BTW, I would not put Curtis in same line with Kelly and Logisystems. Curtis has a great reputation and works well if properly precharged.


----------



## dimitri (May 16, 2008)

Also, there is a pretty decent chance that contactor will weld on in a runaway situation since runaway current is likely to be higher than contactor's rating, that is where the fuse rated at the same level as contactor's rating would blow and save the day. So, you might be getting a false sense of security with 2nd contactor. Of course devil is in details, each case is different due to different pack sizes and currents involved and what current batteries can deliver in a runaway condition.


----------



## Dave Koller (Nov 15, 2008)

I compromised - have a second contactor - that has a latching control relay. BUT only disconnects on brake,parking brake,clutch or over-speed - etc. Still not the best - but a little of that margin of safety (along with the first contactor) - I did not like the idea of clunking every time one let up on the throttle - as Dimitri has stated - BUT I like the idea of disconnect in the manner I stated... You can see that at the end of my thread listed below my signature... 

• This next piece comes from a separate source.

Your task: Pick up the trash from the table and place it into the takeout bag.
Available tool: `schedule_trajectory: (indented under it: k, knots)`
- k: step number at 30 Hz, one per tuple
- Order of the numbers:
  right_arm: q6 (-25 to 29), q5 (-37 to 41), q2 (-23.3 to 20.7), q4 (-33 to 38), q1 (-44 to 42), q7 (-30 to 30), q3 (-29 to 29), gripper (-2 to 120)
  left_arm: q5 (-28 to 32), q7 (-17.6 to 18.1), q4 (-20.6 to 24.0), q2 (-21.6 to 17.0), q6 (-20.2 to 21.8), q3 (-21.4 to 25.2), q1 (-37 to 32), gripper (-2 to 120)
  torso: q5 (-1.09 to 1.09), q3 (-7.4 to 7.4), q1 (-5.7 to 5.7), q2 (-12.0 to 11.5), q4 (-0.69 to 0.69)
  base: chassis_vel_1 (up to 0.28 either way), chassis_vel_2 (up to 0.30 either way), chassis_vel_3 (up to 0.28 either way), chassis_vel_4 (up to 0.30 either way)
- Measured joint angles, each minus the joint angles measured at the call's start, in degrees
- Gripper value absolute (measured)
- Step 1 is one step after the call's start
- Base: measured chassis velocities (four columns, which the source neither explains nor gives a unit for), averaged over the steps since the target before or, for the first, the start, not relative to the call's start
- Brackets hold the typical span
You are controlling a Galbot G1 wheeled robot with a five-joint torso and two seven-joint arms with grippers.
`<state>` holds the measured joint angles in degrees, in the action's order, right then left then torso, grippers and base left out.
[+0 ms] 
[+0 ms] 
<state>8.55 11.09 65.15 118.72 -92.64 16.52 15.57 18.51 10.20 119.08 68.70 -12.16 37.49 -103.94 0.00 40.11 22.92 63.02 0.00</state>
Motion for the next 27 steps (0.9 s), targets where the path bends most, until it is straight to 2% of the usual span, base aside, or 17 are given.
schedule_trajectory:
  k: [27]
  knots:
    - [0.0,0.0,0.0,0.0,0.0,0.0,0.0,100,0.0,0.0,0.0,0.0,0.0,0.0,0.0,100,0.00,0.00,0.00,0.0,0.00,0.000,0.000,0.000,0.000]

I agree with Dimitri on the idea of a mechanical disconnect as added safety...


----------



## peggus (Feb 18, 2008)

dimitri said:


> snip
> 
> Original poster asked for opinions, we all gave our opinion on the subject. There is no right or wrong here, its a matter of making choices based on available information. There are some benefits and some drawbacks in having this design, which is more important is a call each DIY EV maker has to make for himself.
> 
> BTW, I would not put Curtis in same line with Kelly and Logisystems. Curtis has a great reputation and works well if properly precharged.


Sure there is a right or wrong: claiming the second contactor wouldn't help because the first contactor and fuse didn't help is just plain wrong. (the first contactor isn't even in the equation until you turn the key off) Claiming the contactor opens and closes under load is also plain wrong. 

Lets base our opinions on correct information at least.

As for the contactor welding, if it does you didn't pick the right contactor.

The Curtis has a number of design flaws, a couple of which makes it prone to runaway, that's just my opinion as a power-electronics engineer. That said, I am using one and they can be very reliable if you operate it below its specs and with proper pre-charging of course.


----------



## Tesseract (Sep 27, 2008)

peggus said:


> Sure there is a right or wrong: claiming the second contactor wouldn't help because the first contactor and fuse didn't help is just plain wrong. (the first contactor isn't even in the equation until you turn the key off) Claiming the contactor opens and closes under load is also plain wrong.


The devil is in the details, as the cliche goes. Let's assume for the sake of discussion that the throttle in question is a PB-6 and the microswitch turns off a contactor when the throttle returns to zero. This would appear to be an excellent safety feature because it automatically disconnects the motor controller from the traction pack with no thought on the driver's part. 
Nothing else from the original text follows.